Dirty Shine is the third album released by blues shouter, musician, and songwriter ZZ Ward, but you can’t stop by just referring to her affinity for blues music. I wouldn’t be interested in an artist who treats that style like a butterfly pinned under glass. Blues, for ZZ Ward, is a malleable thing, musical clay she reshapes and transfigures into previously unrealized dimensions. She doesn’t hem herself in with the listener’s preconceived expectations of what her music should sound like and, on this new release, lets her creativity range free in assorted wild and unpredictable directions. It makes for one of 2023’s most invigorating listening experiences. I felt enthralled after a single pass through Dirty Shine’s fourteen tracks.
The first full track “Ride or Die” has a singer/songwriter pedigree cut with just the right dose of attitude. Much of that attitude comes from Ward’s voice, a cawing, raucous instrument unlike any other voice I’ve heard in modern music. The stutter of the song’s primary acoustic guitar figure is the track’s musical center and matches up well with her voice. Vic Mensa’s hip-hop contributions definitely add extra spice to an already memorable cut.

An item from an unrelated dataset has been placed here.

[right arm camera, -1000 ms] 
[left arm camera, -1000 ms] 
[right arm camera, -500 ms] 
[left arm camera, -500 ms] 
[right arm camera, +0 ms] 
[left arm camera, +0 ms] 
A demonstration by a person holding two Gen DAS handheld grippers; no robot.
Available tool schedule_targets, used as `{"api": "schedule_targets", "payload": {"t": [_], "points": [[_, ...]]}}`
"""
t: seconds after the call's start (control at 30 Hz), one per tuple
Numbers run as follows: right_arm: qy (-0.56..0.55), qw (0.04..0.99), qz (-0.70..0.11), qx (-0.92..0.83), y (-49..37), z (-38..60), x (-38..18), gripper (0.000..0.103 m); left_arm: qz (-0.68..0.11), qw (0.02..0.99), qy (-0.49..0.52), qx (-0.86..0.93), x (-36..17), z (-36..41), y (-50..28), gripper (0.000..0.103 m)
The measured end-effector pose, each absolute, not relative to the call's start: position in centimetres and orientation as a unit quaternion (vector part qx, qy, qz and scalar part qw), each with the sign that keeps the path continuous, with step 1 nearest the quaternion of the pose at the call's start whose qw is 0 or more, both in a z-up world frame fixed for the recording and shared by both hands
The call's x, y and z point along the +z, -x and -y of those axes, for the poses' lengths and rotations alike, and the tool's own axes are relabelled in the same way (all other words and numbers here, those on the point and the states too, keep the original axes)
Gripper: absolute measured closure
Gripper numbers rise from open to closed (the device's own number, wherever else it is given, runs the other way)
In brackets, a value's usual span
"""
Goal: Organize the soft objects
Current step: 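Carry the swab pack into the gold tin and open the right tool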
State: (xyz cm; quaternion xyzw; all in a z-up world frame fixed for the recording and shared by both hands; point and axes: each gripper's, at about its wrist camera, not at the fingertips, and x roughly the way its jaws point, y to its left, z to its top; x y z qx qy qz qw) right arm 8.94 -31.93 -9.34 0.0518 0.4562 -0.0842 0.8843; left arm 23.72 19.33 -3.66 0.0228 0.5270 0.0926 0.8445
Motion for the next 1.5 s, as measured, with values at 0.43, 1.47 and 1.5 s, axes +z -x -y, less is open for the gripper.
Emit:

“Fadeaway” opens with a snippet of a scratchy blues field holler before dirty harmonica cuts in and the song kicks off in earnest. Harp is a recurring musical element on the album and pairs with Ward’s singing like a hand in a glove. Percussion for many of these songs sounds chaotic on the surface, but a closer listen reveals it’s an intentional and controlled effect that broadens the rhythmic character of the songs.
Jean Deaux guests on the album’s first single “On One” and creates quite a storm working in tandem with Ward. This anthem to self-empowerment rages with tremendous bluster, but it’s never sound and fury signifying nothing. A close listen to the song’s words reveals Ward staking in flag on firm ground and striding forth to conquer the music world. It’s one of my favorite moments on the album.
A flaming slide guitar lick, practically dirtied up beyond recognition, burns listeners from deep in the center of “Friends Like These”. Ward holds nothing back here. She unleashes the full volume of her invective against backstabbers and gossipers without mercy. The switchblade musical accompaniment cuts deep into you with its jagged edginess. “OverdoZZe” continues milking the same intensity with superb effect. It’s a little less raw and mangled than “Friends Like These” while still essentially sharing the same rugged character.
Aloe Blacc joins Ward for the album’s penultimate tune “Tin Cups”. It’s one of the most restrained moments on the release, but there are still plenty of hints of fury bubbling beneath the song’s surface. We get a final taste of the powerful inspiration lighting up Ward’s latest collection with the last track “Don’t Let Me Down”. It owes a bit more direct debt to the blues than some earlier cuts, but the same cross-section of influences makes its presence felt. It’s an impossible to forget final message from ZZ Ward and I believe ends her best album yet with decisive emotion.